● Task: Output, word for word, every line from the line with "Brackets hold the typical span" through the final line of the data below.

● Source data:
────

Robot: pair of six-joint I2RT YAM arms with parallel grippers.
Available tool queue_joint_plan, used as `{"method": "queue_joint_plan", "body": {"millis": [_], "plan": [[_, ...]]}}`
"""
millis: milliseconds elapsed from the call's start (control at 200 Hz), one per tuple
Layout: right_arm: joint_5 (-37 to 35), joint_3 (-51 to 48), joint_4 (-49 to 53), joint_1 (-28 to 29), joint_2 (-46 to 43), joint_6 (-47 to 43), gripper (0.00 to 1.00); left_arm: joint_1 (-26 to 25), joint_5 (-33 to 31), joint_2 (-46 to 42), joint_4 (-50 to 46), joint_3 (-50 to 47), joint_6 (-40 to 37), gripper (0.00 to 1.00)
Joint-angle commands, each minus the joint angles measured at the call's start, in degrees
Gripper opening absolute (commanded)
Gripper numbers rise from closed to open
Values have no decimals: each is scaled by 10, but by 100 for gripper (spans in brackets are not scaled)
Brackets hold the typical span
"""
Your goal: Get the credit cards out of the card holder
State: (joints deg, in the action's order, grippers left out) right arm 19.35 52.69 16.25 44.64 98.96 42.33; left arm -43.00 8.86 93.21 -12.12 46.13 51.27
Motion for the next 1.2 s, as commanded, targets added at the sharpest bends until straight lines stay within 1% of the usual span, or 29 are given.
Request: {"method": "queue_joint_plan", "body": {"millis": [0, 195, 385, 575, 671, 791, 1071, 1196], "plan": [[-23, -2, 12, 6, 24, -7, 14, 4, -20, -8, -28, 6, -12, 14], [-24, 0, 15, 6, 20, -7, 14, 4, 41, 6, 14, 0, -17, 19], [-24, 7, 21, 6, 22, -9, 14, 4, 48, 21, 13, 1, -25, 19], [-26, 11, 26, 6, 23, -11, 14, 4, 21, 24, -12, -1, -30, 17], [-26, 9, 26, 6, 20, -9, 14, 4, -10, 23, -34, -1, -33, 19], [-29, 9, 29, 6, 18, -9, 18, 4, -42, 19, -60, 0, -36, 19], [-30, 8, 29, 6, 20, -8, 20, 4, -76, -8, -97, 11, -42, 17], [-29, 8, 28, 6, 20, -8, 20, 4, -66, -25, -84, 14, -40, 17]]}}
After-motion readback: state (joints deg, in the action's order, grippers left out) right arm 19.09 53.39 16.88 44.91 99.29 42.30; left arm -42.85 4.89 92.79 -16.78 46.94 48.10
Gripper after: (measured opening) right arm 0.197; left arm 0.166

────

● Output below:
Brackets hold the typical span
"""
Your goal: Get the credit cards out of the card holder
State: (joints deg, in the action's order, grippers left out) right arm 19.35 52.69 16.25 44.64 98.96 42.33; left arm -43.00 8.86 93.21 -12.12 46.13 51.27
Motion for the next 1.2 s, as commanded, targets added at the sharpest bends until straight lines stay within 1% of the usual span, or 29 are given.
Request: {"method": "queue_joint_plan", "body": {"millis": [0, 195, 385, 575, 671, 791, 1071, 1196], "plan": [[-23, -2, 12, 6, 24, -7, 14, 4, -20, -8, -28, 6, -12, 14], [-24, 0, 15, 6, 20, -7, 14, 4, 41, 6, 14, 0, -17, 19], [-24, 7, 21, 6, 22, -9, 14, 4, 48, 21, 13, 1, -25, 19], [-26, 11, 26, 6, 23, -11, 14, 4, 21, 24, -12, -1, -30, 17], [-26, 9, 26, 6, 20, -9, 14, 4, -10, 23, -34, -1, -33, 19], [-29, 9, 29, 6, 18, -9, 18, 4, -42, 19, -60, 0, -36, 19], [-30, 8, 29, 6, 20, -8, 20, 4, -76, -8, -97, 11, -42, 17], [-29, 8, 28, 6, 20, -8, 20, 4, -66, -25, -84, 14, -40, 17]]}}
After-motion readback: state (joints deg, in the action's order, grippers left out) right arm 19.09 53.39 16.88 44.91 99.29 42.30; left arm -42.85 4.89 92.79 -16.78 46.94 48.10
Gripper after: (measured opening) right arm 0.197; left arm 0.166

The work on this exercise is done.